Vitol has presented a shipment of Venezuelan crude oil to Chinese buyers with a narrower discount compared to previous deals, signaling renewed interest in the country's heavy crude. The move follows a U.S.-sanctioned sale of Venezuelan oil to an unidentified buyer in January 2026.

  • Vitol offered Venezuelan crude to China at a $3.50/bbl discount to Brent, down from $7.50/bbl earlier.
  • A $500 million U.S.-authorized sale of Venezuelan oil was finalized on January 15, 2026.
  • The Nave Photon tanker docked in Freeport, Texas, on January 16, 2026, carrying the shipment.
  • The U.S. has taken control of Venezuela’s oil sector following the removal of President Nicolas Maduro.
  • Additional sales may occur within days or weeks, indicating possible expansion of Venezuelan crude exports.
  • Chinese refineries in Guangdong and Shandong are likely recipients of future shipments.

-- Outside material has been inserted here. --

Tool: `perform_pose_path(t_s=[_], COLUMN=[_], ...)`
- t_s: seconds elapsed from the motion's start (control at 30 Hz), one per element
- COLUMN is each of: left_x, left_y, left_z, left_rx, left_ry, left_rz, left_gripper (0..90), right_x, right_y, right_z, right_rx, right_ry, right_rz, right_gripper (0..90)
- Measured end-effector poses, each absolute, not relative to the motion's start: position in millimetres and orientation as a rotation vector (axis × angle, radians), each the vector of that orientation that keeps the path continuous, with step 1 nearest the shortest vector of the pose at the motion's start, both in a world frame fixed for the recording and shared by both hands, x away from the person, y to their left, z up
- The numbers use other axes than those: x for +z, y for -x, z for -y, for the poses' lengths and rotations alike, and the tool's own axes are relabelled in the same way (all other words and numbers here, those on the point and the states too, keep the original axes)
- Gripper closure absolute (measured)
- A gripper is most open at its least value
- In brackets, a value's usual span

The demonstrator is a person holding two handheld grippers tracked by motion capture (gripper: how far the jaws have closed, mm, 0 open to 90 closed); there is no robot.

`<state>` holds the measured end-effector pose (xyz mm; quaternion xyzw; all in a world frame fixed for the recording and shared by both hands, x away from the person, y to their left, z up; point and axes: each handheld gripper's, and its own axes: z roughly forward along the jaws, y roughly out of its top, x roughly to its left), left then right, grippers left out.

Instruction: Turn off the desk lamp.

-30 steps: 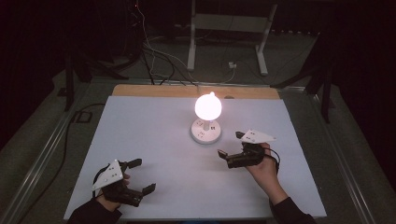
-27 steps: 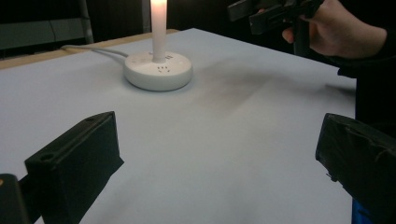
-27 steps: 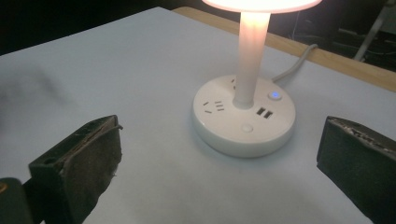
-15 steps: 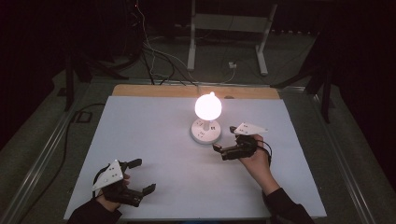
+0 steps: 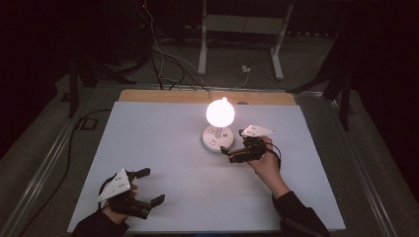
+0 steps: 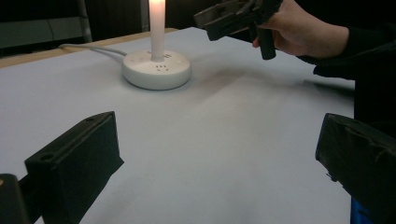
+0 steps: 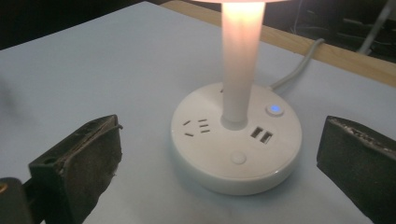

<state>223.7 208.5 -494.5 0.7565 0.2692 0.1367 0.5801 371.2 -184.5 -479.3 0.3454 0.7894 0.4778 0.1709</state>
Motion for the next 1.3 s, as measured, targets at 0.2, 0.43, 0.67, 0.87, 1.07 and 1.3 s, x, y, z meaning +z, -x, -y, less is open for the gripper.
perform_pose_path(t_s=[0.2, 0.43, 0.67, 0.87, 1.07, 1.3], left_x=[-494.4, -494.2, -494.3, -494.4, -494.5, -494.5], left_y=[-223.6, -223.6, -223.7, -223.8, -223.9, -224.0], left_z=[-208.7, -208.9, -208.9, -209.0, -209.3, -209.1], left_rx=[0.318, 0.314, 0.313, 0.313, 0.313, 0.312], left_ry=[-1.766, -1.765, -1.765, -1.766, -1.765, -1.763], left_rz=[-0.629, -0.631, -0.631, -0.631, -0.633, -0.634], left_gripper=[0.5, 0.5, 0.5, 0.5, 0.5, 0.5], right_x=[-480.6, -481.2, -487.2, -489.0, -490.7, -495.8], right_y=[-376.7, -382.2, -388.5, -391.3, -395.0, -396.7], right_z=[181.2, 177.9, 174.3, 170.2, 166.4, 165.0], right_rx=[1.296, 1.238, 1.174, 1.124, 1.061, 1.036], right_ry=[-1.016, -1.033, -1.066, -1.086, -1.133, -1.171], right_rz=[-2.202, -2.181, -2.162, -2.192, -2.239, -2.235], right_gripper=[11.1, 24.9, 42.0, 64.6, 83.5, 89.9])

A shipment of Venezuelan crude oil, transported by the Nave Photon tanker, docked in Freeport, Texas, on January 16, 2026, marking a significant development in the post-Maduro energy landscape. The vessel’s arrival coincided with a $500 million U.S.-authorized sale of Venezuelan crude, the first such transaction since Washington assumed control over the nation’s oil sector following the ousting of President Nicolás Maduro. Although the identity of the buyer remains undisclosed, sources confirm the deal was finalized on January 15, 2026. Vitol, a major global energy trader, is now offering a new batch of Venezuelan crude to Chinese refineries at a discount of just $3.50 per barrel below Brent crude—down from prior discounts of up to $7.50. This narrowing gap reflects improved market confidence in Venezuela’s crude quality and supply reliability under the new political framework. The reduced discount may also indicate stronger demand from Asian refiners seeking diversified crude sources amid shifting global trade flows. The shift underscores broader geopolitical recalibration in global oil markets. With U.S. sanctions easing on certain Venezuelan exports, previously restricted volumes are now entering international trade channels. This could influence pricing dynamics across West African and Middle Eastern crude benchmarks, as buyers reassess their supply portfolios. The $500 million initial sale suggests potential for follow-up transactions in the coming weeks, further expanding access to Venezuelan crude outside traditional Western buyers. China, already a top importer of Venezuelan crude before sanctions, is poised to increase its purchases if pricing remains competitive. Refineries in Guangdong and Shandong provinces are expected to be primary beneficiaries. Meanwhile, traders note that Vitol’s strategy signals growing commercial viability for Venezuelan oil in non-U.S. markets, potentially reshaping long-term export patterns.

The information presented is derived from publicly available data and descriptions of events involving international commodity trading activities.